La investigación había empezado por la muerte de Sosa, pero pronto se había topado con casos similares. Uno de ellos era la sospechosa muerte del remisero de Balcarse Oscar Eduardo Romero, de 35 años. Su cuerpo apareció el 22 de agosto de 1997 dentro de su Renault 19 en el fondo de un arroyo de la localidad de Pila, camino a Mar del Plata. No había rastros de ningún accidente automovilístico y la caja de cambios del auto estaba en punto muerto. La autopsia había revelado que el golpe en la cabeza que había provocado su muerte no podía ser consecuencia de la caída del auto en el agua. Romero también figuraba como directivo de empresas fantasmas. Y tenía dos seguros de vida. El beneficiario de uno era Stedile, que firmaba como su socio; el de la otra póliza era la esposa de Stedile.
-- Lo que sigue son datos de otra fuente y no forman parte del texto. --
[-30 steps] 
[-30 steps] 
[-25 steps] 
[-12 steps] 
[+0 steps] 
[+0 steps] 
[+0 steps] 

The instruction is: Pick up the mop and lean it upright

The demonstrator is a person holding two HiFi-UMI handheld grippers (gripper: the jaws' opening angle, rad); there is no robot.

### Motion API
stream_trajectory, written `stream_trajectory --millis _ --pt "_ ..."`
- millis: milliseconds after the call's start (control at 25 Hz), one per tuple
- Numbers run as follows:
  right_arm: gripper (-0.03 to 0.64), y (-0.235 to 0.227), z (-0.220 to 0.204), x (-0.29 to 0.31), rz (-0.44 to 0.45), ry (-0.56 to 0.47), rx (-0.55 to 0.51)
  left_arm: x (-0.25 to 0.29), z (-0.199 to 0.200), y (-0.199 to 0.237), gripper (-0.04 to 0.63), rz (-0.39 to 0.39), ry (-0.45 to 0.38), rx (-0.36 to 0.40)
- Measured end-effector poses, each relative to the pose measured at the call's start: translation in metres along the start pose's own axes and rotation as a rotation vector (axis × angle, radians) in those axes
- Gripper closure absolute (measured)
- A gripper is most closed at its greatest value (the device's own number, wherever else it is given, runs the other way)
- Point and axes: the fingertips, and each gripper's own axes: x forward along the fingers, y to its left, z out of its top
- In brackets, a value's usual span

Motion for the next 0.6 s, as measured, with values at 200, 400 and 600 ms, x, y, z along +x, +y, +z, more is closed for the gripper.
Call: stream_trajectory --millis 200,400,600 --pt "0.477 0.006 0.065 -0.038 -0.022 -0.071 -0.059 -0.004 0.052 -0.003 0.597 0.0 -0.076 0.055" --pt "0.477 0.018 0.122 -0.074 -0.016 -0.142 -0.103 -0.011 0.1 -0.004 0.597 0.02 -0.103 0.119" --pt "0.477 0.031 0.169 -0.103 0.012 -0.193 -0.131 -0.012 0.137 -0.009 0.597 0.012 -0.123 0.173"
Otro caso era el de Raúl Osvaldo Jaureguibehere. Su cadáver apareció el 5 de mayo de 1996 en el Puerto de Mar del Plata. El expediente quedó archivado como accidente hasta que se lo conectó con la banda: los beneficiarios de su sucesión y de un seguro de vida eran Stedile, Mairal y Gugliermetti.
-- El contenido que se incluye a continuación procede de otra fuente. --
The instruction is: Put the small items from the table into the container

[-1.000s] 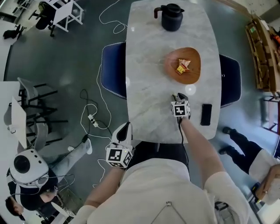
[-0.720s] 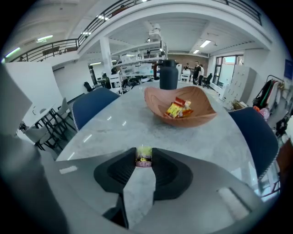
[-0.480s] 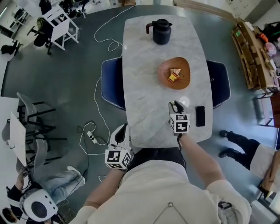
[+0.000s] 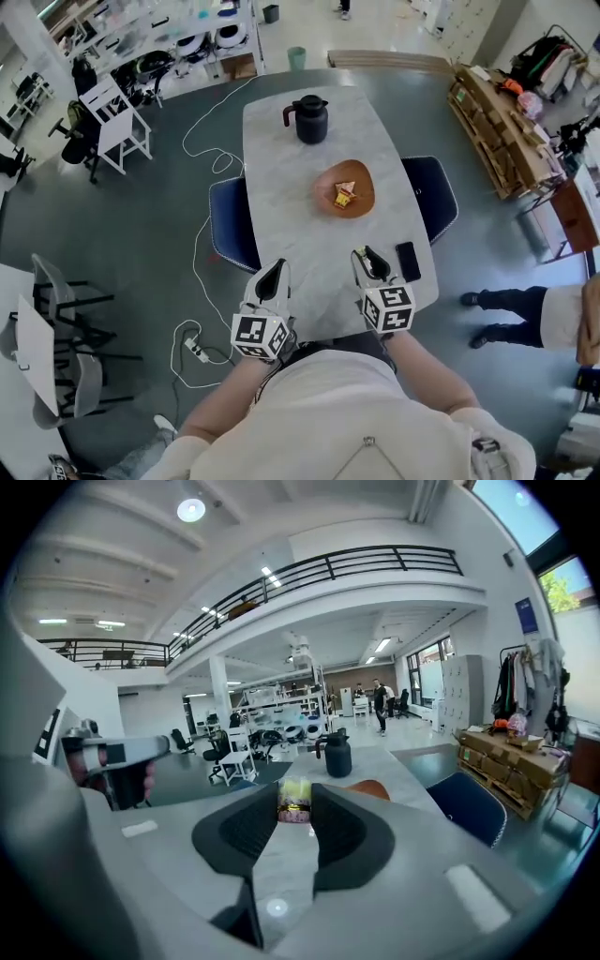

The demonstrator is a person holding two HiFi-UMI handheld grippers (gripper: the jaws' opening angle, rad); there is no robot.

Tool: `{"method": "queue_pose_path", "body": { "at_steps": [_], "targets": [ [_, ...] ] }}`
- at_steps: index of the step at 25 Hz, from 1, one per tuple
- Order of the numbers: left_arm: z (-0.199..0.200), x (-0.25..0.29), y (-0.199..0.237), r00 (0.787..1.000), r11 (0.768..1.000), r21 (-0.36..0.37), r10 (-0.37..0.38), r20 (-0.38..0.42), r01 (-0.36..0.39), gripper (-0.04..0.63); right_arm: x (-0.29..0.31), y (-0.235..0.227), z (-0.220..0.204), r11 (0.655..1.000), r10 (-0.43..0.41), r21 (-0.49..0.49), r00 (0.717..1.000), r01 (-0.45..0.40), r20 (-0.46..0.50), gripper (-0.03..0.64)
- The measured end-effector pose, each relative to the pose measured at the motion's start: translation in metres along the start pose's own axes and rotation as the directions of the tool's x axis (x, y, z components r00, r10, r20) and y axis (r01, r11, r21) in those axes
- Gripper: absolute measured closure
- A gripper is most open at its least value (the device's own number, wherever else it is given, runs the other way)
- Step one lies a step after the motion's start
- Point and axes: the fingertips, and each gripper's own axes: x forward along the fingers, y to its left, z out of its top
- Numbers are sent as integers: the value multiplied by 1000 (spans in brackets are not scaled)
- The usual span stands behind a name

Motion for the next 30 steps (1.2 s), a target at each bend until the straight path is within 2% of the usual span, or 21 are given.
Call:
{"method": "queue_pose_path", "body": {
  "at_steps": [4, 9, 23, 30],
  "targets": [
    [17, 4, -18, 997, 997, -28, -66, 32, 67, 592, -28, 10, 25, 1000, -1, 22, 997, 0, 73, 480],
    [24, 0, -36, 992, 993, -5, -118, 45, 118, 592, -48, 11, 39, 998, -33, 50, 992, 27, 125, 480],
    [17, 4, -39, 992, 993, -12, -121, 39, 121, 592, -57, 0, 37, 997, -67, 50, 990, 61, 120, 480],
    [14, 23, -45, 993, 993, -18, -114, 23, 114, 592, -46, -14, 44, 999, -43, 37, 993, 39, 114, 480]
  ]
}}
La fiscal investigaba también las muertes de Miguel Ángel Lucas y de Alberto Daniel Abulafia, que habían sido caratuladas también como accidentales. Los dos tenían seguros de vida a nombre de algunos de los integrantes de la banda.
Revisando las fechas de las muertes se veía que “la banda de los seguros de muerte” había actuado impunemente durante casi siete años.
Juicio y condenas
El juicio comenzó en agosto de 2003, con cinco acusados sentados la sala. El Tribunal en lo Criminal N°1 de Dolores, integrado por los jueces Analía Ávalos, José Luis Macchi y Carlos Colombo, dio por probado que el abogado Osvaldo Mairal, Daniel Stedile, alias “El Arcángel”, Héctor Noble y Fernando Gugliermetti integraban una asociación ilícita que cobró dinero de las compañías de seguros con pólizas que contrataron a nombre de personas a las que engañaron y mataron. Los jueces también dieron por probado que Marissa Espinosa era cómplice de la banda.
El fallo se conoció en septiembre: Daniel Stedile y Jorge Gugliermetti fueron condenados a reclusión perpetua; Osvaldo Mairal y Héctor Noble a prisión perpetua; y Marissa Espinosa recibió una pena de cuatro años y cuatro meses de prisión.
El tribunal los condenó solamente por las muertes de Antonio Florentino Sosa y Alberto Daniel Abulafia, ya que los jueces consideraron que no había pruebas suficientes en el resto de los casos.